Il blog del mulo

#Scrivimi ancora (Christian Ditter, 2014)

Regia di Christian Ditter. Con Lily Collins, Sam Claflin, Tamsin Egerton, Art Parkinson, Christian Cooke, Suki Waterhouse, Jaime Winstone, Norma Sheahan, Lily Laight

Titolo originale: Love, Rosie. Genere Commedia, Sentimentale – Gran Bretagna, USA, 2014, durata 102 minuti

Una commedia romantica la cui confenzione pop, consegna il film al successo fra le adolescenti e le sognatrici di ogni età

Rosie e Alex sono amici del cuore fin da quando erano bambini: si sono sempre raccontati tutto, compresi i sogni bizzarri in cui Alex immagina di essere non una persona ma un oggetto. La loro amicizia è già amore ma nessuno dei due riesce ad ammetterlo, e a partire da un bacio scambiato durante la festa ad alto tasso alcolico per i 18 anni di Rosie si innesca una catena di equivoci e rimandi che durerà per 12 anni, tenendo lontani i due potenziali innamorati anche fisicamente, visto che si ritroveranno su continenti diversi.
Anche commercialmente situata a cavallo fra vecchio e nuovo mondo, #ScrivimiAncora è una commedia romantica basata sul romanzo rosa di Cecelia Ahern, ricco di British humour, e diretta dal regista tedesco Christian Ditter, che si dimostra, come si suol dire, più realista del re: la sua regia segue alla lettera tutti i canoni del genere, prendendo come modello più Quattro matrimoni e un funerale diretto da Mike Newell e sceneggiato da Richard Curtis che il prototipo della rom com sul tema dell’amicizia uomo-donna destinata a trasformarsi in amore, Harry ti presento Sally.

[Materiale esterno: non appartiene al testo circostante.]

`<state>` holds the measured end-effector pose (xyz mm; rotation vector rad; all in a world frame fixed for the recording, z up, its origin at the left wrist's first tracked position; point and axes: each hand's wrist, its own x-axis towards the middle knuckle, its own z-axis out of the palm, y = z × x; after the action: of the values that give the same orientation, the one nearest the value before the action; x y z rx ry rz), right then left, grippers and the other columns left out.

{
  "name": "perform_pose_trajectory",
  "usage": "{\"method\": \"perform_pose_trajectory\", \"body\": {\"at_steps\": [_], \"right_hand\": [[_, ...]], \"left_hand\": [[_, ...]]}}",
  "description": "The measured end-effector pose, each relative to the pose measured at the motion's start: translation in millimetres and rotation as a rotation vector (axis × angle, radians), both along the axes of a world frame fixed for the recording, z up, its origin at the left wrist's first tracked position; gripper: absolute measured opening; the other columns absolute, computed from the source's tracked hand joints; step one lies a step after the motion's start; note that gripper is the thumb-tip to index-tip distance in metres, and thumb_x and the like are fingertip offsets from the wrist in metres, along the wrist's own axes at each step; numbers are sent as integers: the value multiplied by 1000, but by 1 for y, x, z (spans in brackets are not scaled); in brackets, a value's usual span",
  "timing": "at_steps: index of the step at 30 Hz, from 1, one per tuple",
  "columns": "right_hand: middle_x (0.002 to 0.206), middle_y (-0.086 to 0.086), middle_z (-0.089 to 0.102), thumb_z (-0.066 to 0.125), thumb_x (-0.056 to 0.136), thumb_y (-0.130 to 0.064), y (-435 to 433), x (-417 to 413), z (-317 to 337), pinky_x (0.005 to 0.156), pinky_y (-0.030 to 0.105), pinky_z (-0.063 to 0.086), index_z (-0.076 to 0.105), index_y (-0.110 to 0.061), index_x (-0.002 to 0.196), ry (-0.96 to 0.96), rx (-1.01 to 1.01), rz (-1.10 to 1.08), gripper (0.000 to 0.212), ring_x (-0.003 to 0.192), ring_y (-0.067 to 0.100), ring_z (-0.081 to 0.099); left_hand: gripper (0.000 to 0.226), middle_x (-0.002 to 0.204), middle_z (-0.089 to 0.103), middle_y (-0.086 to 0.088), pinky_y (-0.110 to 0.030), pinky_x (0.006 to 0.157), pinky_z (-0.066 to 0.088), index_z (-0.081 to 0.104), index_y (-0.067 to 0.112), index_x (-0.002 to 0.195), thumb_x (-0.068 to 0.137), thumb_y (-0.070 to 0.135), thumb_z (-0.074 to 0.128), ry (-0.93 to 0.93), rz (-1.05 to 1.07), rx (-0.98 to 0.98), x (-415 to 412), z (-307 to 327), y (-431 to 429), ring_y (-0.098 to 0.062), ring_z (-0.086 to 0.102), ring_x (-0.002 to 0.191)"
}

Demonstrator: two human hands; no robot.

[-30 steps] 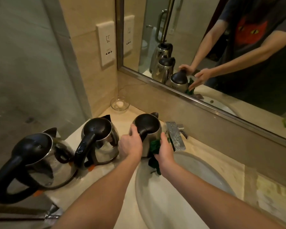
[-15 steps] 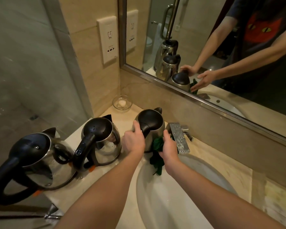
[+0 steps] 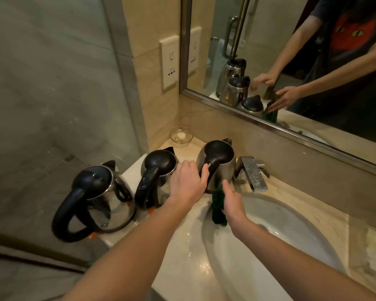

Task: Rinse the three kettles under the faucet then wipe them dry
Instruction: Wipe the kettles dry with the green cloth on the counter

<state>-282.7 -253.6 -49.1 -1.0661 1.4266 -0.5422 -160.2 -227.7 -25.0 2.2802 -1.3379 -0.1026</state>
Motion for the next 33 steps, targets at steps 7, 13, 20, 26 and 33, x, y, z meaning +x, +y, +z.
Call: {"method": "perform_pose_trajectory", "body": {"at_steps": [7,13,20,26,33], "right_hand": [[118,3,55,36,102,-49,37,25,21,100,36,34,53,-10,134,36,-39,85,53,112,20,48],[140,6,50,35,102,-50,49,45,18,107,39,32,46,-10,141,82,-41,94,58,130,26,44],[115,2,51,39,100,-51,55,62,15,110,43,35,47,-9,138,43,35,-10,58,119,25,47],[144,5,45,46,98,-49,56,58,25,114,48,32,35,-14,148,-153,196,-161,62,136,27,39],[150,7,39,48,99,-45,55,50,37,113,46,31,31,-15,150,-285,240,-246,61,141,28,33]], "left_hand": [[42,104,56,-9,-39,82,39,56,14,102,94,48,33,-437,35,185,64,0,59,-26,49,96],[40,101,53,-5,-35,79,47,50,15,108,96,48,32,-186,97,177,94,-14,90,-20,50,92],[65,100,64,-13,-41,83,49,58,7,106,92,61,26,586,407,-3,97,-35,70,-32,60,93],[75,78,66,-13,-36,76,53,64,5,97,91,65,19,885,460,-4,105,-45,58,-26,63,67],[71,69,60,-9,-31,60,49,61,6,101,94,64,21,983,403,2,98,-46,67,-22,57,56]]}}
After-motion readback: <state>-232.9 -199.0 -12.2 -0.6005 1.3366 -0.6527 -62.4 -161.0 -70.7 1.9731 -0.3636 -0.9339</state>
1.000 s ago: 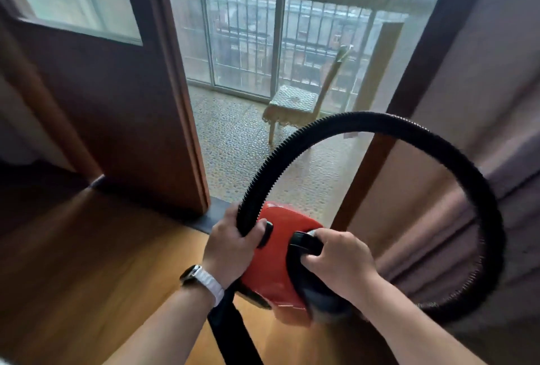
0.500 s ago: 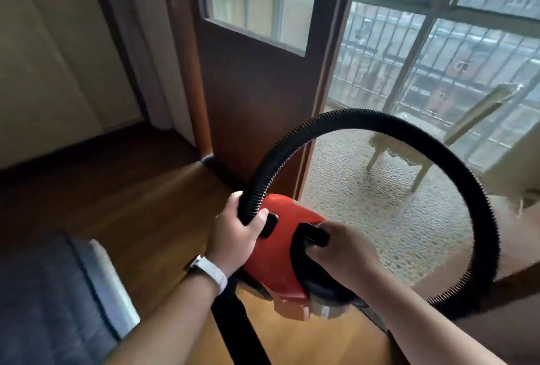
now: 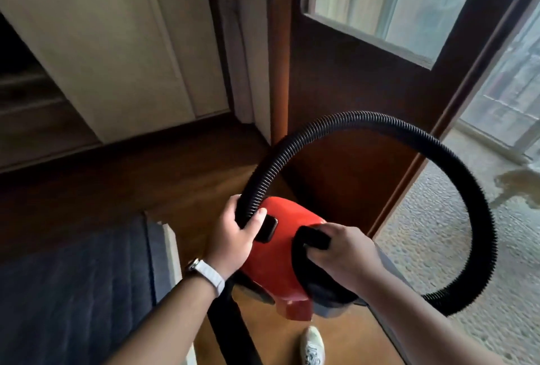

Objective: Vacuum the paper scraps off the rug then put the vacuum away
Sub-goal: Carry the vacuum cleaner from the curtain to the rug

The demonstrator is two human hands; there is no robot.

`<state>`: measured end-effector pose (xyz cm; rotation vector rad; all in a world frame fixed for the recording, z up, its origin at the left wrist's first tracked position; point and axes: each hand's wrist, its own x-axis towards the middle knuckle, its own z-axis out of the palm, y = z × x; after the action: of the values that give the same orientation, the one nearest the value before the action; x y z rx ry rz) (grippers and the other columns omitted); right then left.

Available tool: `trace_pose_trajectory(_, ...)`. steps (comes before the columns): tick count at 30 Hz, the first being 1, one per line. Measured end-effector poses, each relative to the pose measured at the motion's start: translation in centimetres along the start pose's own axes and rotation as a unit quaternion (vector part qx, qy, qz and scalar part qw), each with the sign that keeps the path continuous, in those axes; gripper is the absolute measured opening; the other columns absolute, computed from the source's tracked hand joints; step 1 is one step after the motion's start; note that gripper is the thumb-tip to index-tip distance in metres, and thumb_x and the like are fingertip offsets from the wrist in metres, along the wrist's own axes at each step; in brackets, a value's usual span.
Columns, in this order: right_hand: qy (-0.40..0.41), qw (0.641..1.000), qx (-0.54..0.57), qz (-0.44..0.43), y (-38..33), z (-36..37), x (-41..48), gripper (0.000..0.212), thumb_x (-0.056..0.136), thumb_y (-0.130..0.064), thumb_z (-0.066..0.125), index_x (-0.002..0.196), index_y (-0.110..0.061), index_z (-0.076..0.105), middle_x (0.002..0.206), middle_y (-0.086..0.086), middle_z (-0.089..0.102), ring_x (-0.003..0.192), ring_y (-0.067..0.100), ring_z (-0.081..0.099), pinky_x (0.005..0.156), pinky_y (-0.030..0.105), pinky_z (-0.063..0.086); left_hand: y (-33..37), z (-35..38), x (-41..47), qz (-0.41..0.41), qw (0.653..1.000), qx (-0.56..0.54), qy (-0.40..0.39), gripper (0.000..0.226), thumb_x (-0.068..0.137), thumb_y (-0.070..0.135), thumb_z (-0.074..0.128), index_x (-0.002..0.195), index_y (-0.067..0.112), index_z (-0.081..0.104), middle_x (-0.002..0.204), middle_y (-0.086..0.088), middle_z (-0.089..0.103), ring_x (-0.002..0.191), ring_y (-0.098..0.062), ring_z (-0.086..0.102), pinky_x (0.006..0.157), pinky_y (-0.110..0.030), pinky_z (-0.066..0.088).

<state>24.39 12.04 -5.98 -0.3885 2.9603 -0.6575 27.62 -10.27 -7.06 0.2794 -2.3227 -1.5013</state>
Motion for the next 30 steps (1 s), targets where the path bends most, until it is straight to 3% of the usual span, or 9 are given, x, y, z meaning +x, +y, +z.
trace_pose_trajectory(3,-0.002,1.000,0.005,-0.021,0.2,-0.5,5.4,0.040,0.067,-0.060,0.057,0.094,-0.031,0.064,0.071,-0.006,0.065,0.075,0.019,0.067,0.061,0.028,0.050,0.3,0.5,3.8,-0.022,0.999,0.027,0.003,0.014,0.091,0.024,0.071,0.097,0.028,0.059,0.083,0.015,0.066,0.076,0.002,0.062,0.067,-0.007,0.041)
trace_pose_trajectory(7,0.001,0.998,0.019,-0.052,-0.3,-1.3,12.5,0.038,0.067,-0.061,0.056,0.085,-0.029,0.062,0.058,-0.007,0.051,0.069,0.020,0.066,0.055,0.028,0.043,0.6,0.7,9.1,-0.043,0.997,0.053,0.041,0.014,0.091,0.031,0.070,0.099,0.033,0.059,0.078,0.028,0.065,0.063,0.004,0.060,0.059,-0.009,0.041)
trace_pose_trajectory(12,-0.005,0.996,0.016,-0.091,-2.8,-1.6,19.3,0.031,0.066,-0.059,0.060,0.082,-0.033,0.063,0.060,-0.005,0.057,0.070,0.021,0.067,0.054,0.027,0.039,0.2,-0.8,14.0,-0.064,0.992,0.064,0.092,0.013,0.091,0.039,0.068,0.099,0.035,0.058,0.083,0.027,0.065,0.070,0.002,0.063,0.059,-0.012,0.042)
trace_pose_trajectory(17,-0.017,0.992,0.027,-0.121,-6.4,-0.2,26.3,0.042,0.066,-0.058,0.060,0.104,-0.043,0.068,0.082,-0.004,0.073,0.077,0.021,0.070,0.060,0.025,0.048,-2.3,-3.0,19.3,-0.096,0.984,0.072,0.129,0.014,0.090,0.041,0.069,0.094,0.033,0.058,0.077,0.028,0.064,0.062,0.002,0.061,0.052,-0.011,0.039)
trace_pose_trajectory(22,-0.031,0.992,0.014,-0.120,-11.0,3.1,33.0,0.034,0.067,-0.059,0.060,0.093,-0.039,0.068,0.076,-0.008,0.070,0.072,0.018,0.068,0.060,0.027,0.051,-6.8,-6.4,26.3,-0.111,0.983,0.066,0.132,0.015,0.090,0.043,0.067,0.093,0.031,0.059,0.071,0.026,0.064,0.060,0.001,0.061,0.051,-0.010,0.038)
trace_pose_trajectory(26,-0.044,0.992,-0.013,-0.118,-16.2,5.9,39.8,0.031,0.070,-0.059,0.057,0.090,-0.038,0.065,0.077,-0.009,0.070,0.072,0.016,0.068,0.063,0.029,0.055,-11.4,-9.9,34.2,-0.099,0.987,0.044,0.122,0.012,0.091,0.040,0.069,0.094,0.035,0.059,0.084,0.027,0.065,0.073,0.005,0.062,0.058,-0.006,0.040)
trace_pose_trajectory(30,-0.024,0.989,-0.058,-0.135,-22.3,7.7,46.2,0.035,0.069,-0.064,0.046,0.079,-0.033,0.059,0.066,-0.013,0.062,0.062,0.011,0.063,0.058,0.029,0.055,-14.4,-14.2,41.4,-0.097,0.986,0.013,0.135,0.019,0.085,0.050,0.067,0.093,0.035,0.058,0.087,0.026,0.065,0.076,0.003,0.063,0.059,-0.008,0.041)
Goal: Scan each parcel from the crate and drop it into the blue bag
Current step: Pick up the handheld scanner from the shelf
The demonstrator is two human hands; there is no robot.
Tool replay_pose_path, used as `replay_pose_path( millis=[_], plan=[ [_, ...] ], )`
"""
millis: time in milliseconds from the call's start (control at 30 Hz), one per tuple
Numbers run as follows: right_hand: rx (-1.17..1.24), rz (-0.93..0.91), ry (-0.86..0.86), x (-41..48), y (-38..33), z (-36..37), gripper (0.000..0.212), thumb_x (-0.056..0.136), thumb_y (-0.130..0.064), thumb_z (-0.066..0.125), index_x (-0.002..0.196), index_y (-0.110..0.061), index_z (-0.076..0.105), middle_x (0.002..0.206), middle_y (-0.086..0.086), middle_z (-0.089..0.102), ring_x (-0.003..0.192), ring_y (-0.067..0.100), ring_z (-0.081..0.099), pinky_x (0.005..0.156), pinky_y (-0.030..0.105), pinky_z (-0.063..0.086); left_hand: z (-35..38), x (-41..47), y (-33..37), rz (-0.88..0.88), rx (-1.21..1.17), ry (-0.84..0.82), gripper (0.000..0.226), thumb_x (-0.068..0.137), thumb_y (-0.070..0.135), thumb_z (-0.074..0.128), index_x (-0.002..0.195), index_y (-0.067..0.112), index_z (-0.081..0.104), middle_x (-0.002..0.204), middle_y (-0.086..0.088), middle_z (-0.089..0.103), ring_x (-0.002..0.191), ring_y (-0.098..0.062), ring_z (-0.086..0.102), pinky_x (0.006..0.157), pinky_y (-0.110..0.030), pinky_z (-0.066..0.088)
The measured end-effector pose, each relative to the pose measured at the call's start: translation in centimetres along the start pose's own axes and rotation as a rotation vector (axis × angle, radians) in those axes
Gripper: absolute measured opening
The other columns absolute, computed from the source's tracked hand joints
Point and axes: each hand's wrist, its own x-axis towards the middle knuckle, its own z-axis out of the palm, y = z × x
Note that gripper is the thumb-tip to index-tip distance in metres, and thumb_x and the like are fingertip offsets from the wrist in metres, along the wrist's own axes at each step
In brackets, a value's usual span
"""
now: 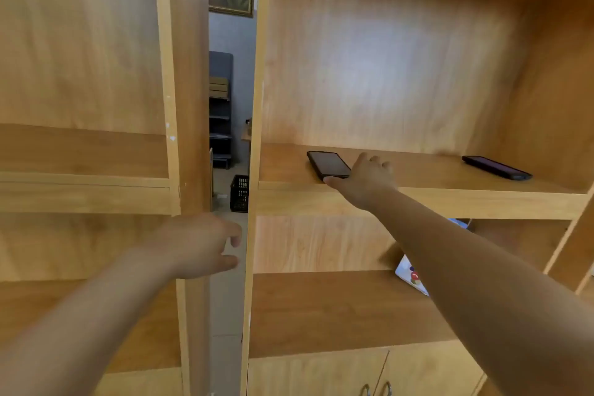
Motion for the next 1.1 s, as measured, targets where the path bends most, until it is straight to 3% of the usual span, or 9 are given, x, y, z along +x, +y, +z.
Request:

La storia di #ScrivimiAncora procede come una catena di fraintendimenti ed occasioni mancate, con lo stesso pessimo tempismo del blockbuster di Curtis: per tutto il film Rosie ed Alex si “quasibaciano”, riportando il love kiss al suo valore iconico, in diretto contrasto con le “scopate facili” delle recenti commedie americane che, ricorda #ScrivimiAncora con realismo europeo, nella realtà possono avere conseguenze assai spinose.
Il copione non ha l’arguzia di Nora Ephron né la profonda conoscenza dei meccanismi di sceneggiatura di Richard Curtis, il che si nota meno nei dialoghi, comunque freschi e divertenti, più negli snodi, spesso meccanici, improbabili e gestiti facendo scomparire il personaggio di cui, in quel momento, non si vuole (o può) approfondire l’arco narrativo.
Inutile elencare le occasioni in cui Rosie e Alex tradiscono il loro personaggio, comportandosi in modo incoerente con ciò che di loro abbiamo appreso fino a quel momento. Anche perché le loro caratterizzazioni viaggiano leggere e accattivanti sull’onda del carisma dei due giovani attori che li interpretano, Lily Collins e Sam Claflin: entrambi emanano buonumore e un senso di umana decenza, e la chimica fra di loro ci conquista e ci convince che questi due pasticcioni siano davvero fatti l’uno per l’altra. La confezione smaccatamente pop, la colonna sonora che è un collage di hit musicali, i colori brillanti e, non ultimo, un cast di comprimari buffi e amabili, anche loro usciti dal modello di casting “Richard Curtis”, fanno il resto, consegnando il film al successo fra le adolescenti e le sognatrici di ogni età.